- Supreme Court of the United States

Argued October 31, 2011 Decided March 21, 2012
- Full case name: Missouri v. Galin E. Frye
- Docket no.: 10-444
- Citations: 566 U.S. 134 (more) 132 S. Ct. 1399, 182 L. Ed. 2d 379 (2012).
- Argument: Oral argument
- Opinion announcement: Opinion announcement

Holding
- Defense counsel has the duty to communicate formal offers from the prosecution to accept a plea on terms and conditions that may be favorable to the accused.

Court membership
- Chief Justice John Roberts Associate Justices Antonin Scalia · Anthony Kennedy Clarence Thomas · Ruth Bader Ginsburg Stephen Breyer · Samuel Alito Sonia Sotomayor · Elena Kagan

Case opinions
- Majority: Kennedy, joined by Ginsburg, Breyer, Sotomayor, Kagan
- Dissent: Scalia, joined by Roberts, Thomas, Alito

Laws applied
- U.S. Const. amends. VI, XIV

= Missouri v. Frye =

Missouri v. Galin E. Frye, 566 U.S. 134 (2012), was a case in which the United States Supreme Court ruled that attorneys of criminal defendants have the duty to communicate plea bargains offered to the accused.

== Background ==
In August 2007, Galin Frye was arrested and charged with driving without a license for the third time, making it a felony in Missouri. The prosecutor in the case sent Frye's attorney two plea offers; one to recommend a three-year sentence with Frye serving only ten days in jail if he pleaded guilty to the felony, and the second to reduce the felony to a misdemeanor, and Frye to serve 90 days in jail. Frye's attorney never notified him about the offers and they expired before being acted upon.

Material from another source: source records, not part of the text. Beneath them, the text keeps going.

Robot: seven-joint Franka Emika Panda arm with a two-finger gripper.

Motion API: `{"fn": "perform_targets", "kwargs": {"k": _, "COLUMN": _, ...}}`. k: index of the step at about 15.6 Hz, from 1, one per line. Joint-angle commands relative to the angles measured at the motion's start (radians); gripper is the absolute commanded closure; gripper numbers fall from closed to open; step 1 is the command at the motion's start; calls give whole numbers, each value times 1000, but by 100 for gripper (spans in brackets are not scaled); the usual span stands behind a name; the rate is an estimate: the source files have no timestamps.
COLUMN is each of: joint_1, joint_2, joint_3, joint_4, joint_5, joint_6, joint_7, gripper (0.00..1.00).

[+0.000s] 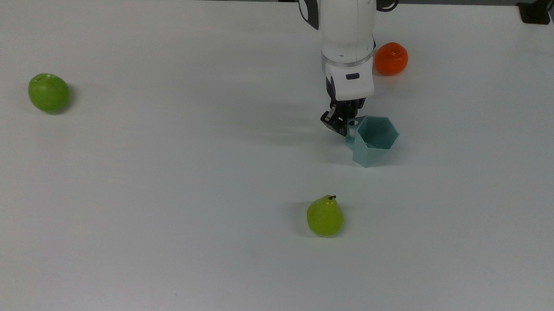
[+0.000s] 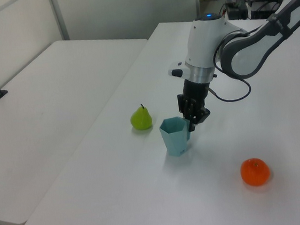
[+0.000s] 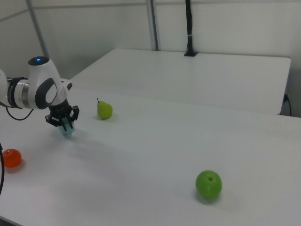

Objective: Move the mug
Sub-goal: 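Close the gripper on the cup rim, then lift the cup and carry it toward the green apple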

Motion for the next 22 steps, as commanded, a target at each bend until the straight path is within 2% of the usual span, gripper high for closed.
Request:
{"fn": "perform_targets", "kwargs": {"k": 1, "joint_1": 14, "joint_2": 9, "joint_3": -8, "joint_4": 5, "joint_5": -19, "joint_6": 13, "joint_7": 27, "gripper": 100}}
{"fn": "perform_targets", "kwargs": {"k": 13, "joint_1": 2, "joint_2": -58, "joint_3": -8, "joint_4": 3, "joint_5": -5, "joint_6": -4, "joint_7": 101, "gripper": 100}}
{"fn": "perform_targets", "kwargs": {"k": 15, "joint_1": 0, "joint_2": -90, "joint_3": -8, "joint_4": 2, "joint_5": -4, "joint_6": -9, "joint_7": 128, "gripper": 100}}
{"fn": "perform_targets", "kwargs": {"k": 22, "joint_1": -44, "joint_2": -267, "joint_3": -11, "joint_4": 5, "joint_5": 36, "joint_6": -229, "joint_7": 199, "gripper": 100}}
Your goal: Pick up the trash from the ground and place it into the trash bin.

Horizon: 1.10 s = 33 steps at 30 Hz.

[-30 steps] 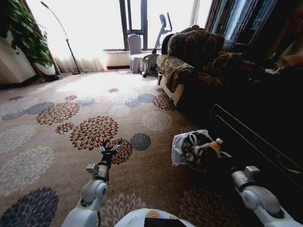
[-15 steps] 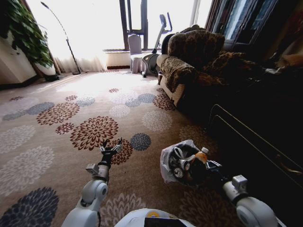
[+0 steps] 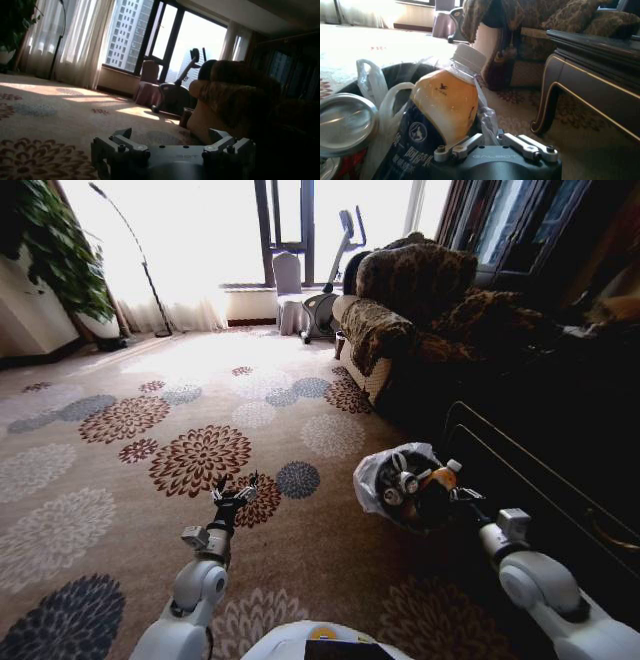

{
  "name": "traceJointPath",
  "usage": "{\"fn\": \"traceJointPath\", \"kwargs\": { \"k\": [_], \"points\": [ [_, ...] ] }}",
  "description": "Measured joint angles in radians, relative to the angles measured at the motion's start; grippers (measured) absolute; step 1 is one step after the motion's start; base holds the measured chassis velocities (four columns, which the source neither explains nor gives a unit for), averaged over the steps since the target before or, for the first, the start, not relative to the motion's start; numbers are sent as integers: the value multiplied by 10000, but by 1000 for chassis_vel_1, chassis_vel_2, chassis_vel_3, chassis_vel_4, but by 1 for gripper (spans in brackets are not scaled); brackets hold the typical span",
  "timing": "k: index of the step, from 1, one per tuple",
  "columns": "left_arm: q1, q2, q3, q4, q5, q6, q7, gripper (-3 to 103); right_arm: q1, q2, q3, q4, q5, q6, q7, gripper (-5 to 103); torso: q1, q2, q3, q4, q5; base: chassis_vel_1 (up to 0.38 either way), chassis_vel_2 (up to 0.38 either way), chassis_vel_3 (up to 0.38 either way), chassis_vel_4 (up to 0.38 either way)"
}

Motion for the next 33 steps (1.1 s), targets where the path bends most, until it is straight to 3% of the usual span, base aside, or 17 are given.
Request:
{"fn": "traceJointPath", "kwargs": {
  "k": [5,7,11,21,26,33],
  "points": [
    [-1,0,0,0,0,0,0,100,-777,287,797,-135,-40,264,-328,0,0,0,0,6,-8,0,0,0,0],
    [1,0,0,0,0,0,0,100,-1190,364,1372,-408,-76,563,-642,0,0,0,-1,19,-9,0,0,0,0],
    [0,0,0,1,0,0,0,100,-1998,433,2169,-746,58,888,-971,0,0,0,-1,4,-6,0,0,0,0],
    [0,-1,0,0,0,0,0,100,-4733,666,4116,-415,83,1299,-1477,0,0,0,-2,3,-12,0,0,0,0],
    [0,0,0,0,-1,0,0,100,-5415,1052,4687,-441,-113,1430,-1754,0,0,0,-1,14,-11,0,0,0,0],
    [0,0,0,0,0,0,0,100,-5738,1375,4852,-1062,201,1337,-1895,0,0,1,-2,6,-6,0,0,0,0]
  ]
}}
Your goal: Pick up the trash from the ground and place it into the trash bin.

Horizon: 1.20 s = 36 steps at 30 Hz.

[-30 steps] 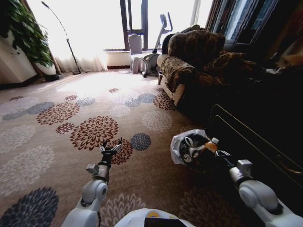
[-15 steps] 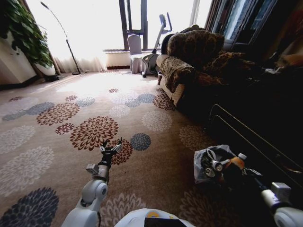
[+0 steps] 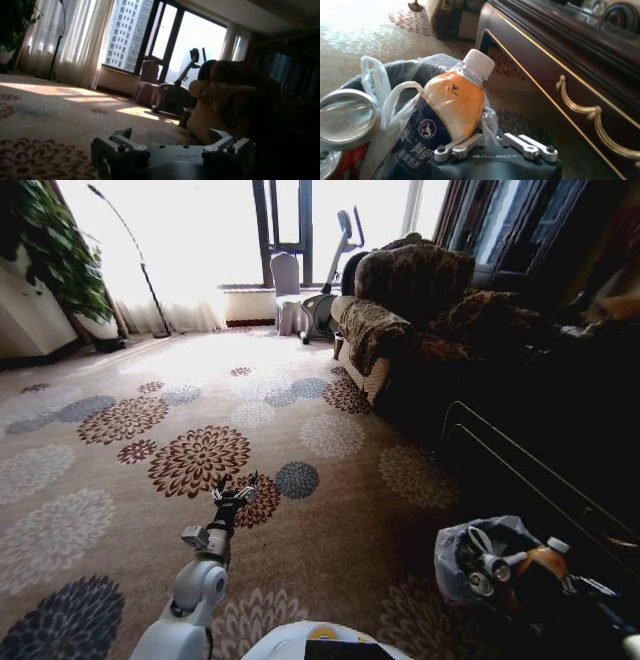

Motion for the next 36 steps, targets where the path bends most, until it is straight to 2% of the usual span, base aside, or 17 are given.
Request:
{"fn": "traceJointPath", "kwargs": {
  "k": [4,11,13,16,18,20,22,24,30,34,36],
  "points": [
    [0,-1,0,0,0,0,0,100,19,129,-61,-462,827,-519,239,0,0,0,1,3,0,0,0,0,0],
    [0,0,0,0,0,0,0,100,128,279,-75,-972,1783,-853,634,0,0,-1,1,8,-5,0,0,0,0],
    [0,0,0,0,0,0,0,100,137,507,-55,-1240,2601,-1014,826,0,0,0,1,-1,-3,0,0,0,0],
    [0,-1,0,0,0,0,0,100,122,891,-151,-1259,3063,-1018,957,0,0,0,1,0,-11,0,0,0,0],
    [0,-1,0,0,0,0,0,100,152,1110,-319,-1255,3122,-977,1013,0,0,0,1,0,-12,0,0,0,0],
    [0,0,0,0,0,0,0,100,302,1415,-625,-1365,3126,-930,1077,0,0,0,0,0,6,0,0,0,0],
    [0,0,-1,0,0,0,0,100,359,1483,-681,-1426,3123,-924,1092,0,0,0,1,0,7,0,0,0,0],
    [0,0,0,0,0,0,0,100,462,1620,-849,-1732,3005,-784,1080,0,0,0,1,6,-10,0,0,0,0],
    [1,0,3,0,0,0,2,100,798,1626,-1180,-2568,2794,-589,1089,0,0,0,0,-4,-7,0,0,0,0],
    [0,-1,-1,0,0,0,0,100,1074,1517,-1302,-3064,3031,-624,1110,0,0,0,1,2,-10,0,0,0,0],
    [0,-1,-1,0,0,0,0,100,1099,1517,-1298,-3099,3267,-710,1115,10,0,0,1,7,1,0,0,0,0]
  ]
}}
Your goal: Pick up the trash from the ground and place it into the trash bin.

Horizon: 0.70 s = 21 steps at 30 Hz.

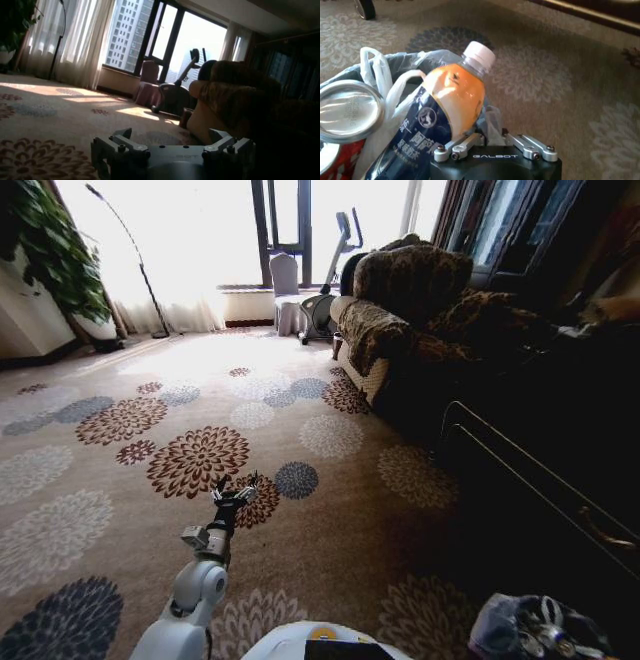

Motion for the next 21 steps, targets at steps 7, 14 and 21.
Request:
{"fn": "traceJointPath", "kwargs": {
  "k": [7,14,21],
  "points": [
    [0,0,0,0,0,0,0,100,-352,114,243,337,462,-209,-114,32,0,0,0,-5,-8,0,0,0,0],
    [0,0,0,0,0,0,0,100,-859,514,609,1468,653,-557,166,59,0,0,0,-6,-6,0,0,0,0],
    [0,0,0,0,0,0,0,100,-1531,996,725,3178,704,-615,1656,86,0,-1,0,-3,-8,0,0,0,0]
  ]
}}
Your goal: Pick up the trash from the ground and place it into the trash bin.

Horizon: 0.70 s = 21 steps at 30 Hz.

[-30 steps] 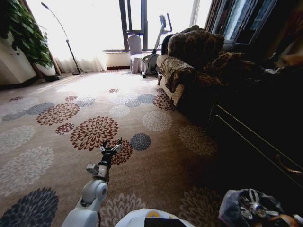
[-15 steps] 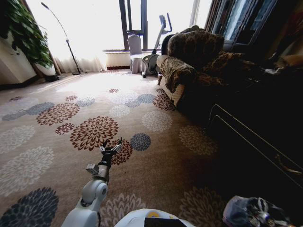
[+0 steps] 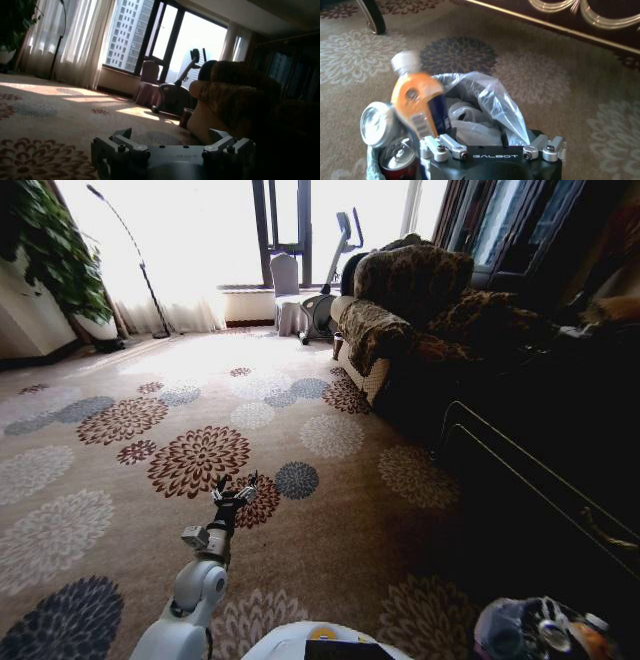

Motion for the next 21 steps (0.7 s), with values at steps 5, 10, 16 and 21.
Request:
{"fn": "traceJointPath", "kwargs": {
  "k": [5,10,16,21],
  "points": [
    [0,0,0,0,0,0,0,100,55,234,-325,397,-583,463,1570,99,0,0,0,-3,4,0,0,0,0],
    [0,0,0,0,0,0,0,100,253,208,-592,62,-1377,1246,2919,100,0,0,0,-3,3,0,0,0,0],
    [0,0,0,0,0,0,0,100,177,192,-503,142,-639,1348,2860,100,0,0,0,-4,-1,0,0,0,0],
    [0,0,1,0,0,0,0,100,402,621,-618,1033,-624,2266,2141,100,0,-1,0,-1,3,0,0,0,0]
  ]
}}
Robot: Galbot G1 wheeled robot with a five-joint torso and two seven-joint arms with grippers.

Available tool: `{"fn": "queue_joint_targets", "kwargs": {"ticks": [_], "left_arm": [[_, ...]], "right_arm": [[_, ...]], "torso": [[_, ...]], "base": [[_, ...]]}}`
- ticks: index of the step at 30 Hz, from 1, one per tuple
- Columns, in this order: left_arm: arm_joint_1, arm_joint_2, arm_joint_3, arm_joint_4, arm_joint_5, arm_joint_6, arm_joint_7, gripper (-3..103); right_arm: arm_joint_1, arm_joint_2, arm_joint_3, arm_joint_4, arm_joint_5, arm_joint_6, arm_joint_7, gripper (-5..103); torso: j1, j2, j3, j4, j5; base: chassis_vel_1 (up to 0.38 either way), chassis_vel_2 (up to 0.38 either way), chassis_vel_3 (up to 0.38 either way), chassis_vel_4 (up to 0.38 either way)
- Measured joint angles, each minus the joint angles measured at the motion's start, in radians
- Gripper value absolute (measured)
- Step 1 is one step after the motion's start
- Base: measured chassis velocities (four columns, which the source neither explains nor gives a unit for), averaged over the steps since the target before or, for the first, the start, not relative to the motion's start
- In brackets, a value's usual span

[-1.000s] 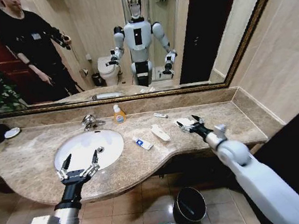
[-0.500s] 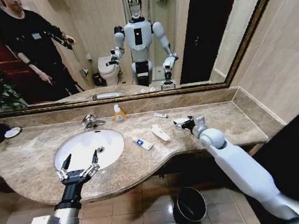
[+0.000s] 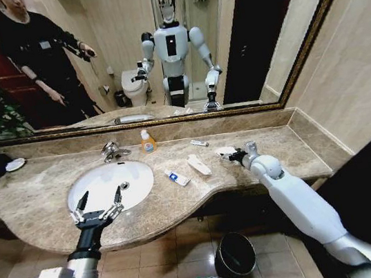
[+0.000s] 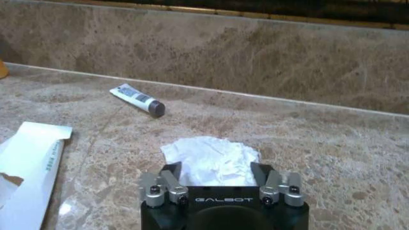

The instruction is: Pick up the trash from the sink and place it in the trash bin.

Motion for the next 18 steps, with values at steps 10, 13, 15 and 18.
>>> {"fn": "queue_joint_targets", "kwargs": {"ticks": [10, 13, 15, 18], "left_arm": [[0.0, 0.0, 0.0, 0.0, 0.0, 0.0, 0.0, 100], [0.0, 0.0, 0.0, 0.0, 0.0, 0.0, 0.0, 100], [0.0, 0.0, 0.0, 0.0, 0.0, 0.0, 0.0, 100], [0.0, 0.0, 0.0, 0.0, 0.0, 0.0, 0.0, 100]], "right_arm": [[-0.008, -0.012, 0.013, 0.008, 0.001, 0.002, 0.006, 42], [-0.02, -0.018, 0.023, 0.021, 0.002, 0.005, 0.006, 31], [-0.048, -0.026, 0.046, 0.048, 0.006, 0.009, 0.004, 20], [-0.081, -0.037, 0.067, 0.072, 0.011, 0.02, -0.006, 15]], "torso": [[0.0, 0.0, 0.0, 0.0, 0.0], [0.0, 0.0, 0.0, 0.0001, 0.0001], [0.0, 0.0, 0.0, 0.0001, 0.0], [0.0, 0.0, 0.0, 0.0, 0.0]], "base": [[0.0, 0.0, 0.0, 0.0], [0.0, 0.0, 0.0, 0.0], [0.0, 0.0, 0.0, 0.0], [0.0, 0.0, 0.0, 0.0]]}}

Frye was arrested again for driving with a suspended license shortly before his preliminary hearing, after the offers had expired. He pleaded guilty to the new charge, and was sentenced to three years in prison.

Frye filed for postconviction relief, claiming that his attorney's failure to communicate the plea offers denied him of his right to effective counsel. At a preliminary hearing he testified that he would have pleaded guilty to the misdemeanor charge, had he known about the plea bargain offers. His appeal was denied by a state court, but the decision was reversed by the Missouri Court of Appeals.

== Arguments ==
The reversal was then appealed by the State of Missouri to the United States Supreme Court. In oral arguments, Missouri Attorney General Chris Koster argued that Frye's guilty plea was "voluntary, intelligent, and final" under Hill v. Lockhart and Premo v. Moore. He further argued that plea negotiations "are not a critical stage because ... the fate of the accused is not set", and as such the defendant is not necessarily entitled to counsel under the Sixth Amendment in this stage.

Emmett Queener, Frye's counsel, argued that "fundamental fairness and reliability of criminal process requires that an attorney provide his client information regarding matters in this case". He said that Frye's plea was "unknowing and involuntary" because he was not made aware of all options that were available, including the plea bargain that was offered.

== Ruling ==
The majority opinion, authored by Associate Justice Anthony Kennedy, ruled in favor of Frye. In the opinion announcement, Kennedy said that, while there is no right to a plea bargain, because "nearly 95% of convictions result from a plea bargain ... this Court is unwilling to say that within that system [of plea bargaining], counsel's performance does not matter". He noted that even if ineffective counsel is shown in this case, Frye would still need to show prejudice as set out in Strickland v. Washington to obtain relief:

[I]f Frye fails to show a reasonable probability the prosecutor would have adhered to the agreement, there is no Strickland prejudice...In this case, given Frye's new offense for driving without a license on December 30, 2007, there is reason to doubt that the prosecution would have adhered to the agreement or that the trial court would have accepted it ... unless they were required by state law to do so.

The Court held that "defense counsel has the duty to communicate formal offers from the prosecution to accept a plea on terms and conditions that may be favorable to the accused". The ruling of the Missouri Court of Appeals was vacated and the case was remanded.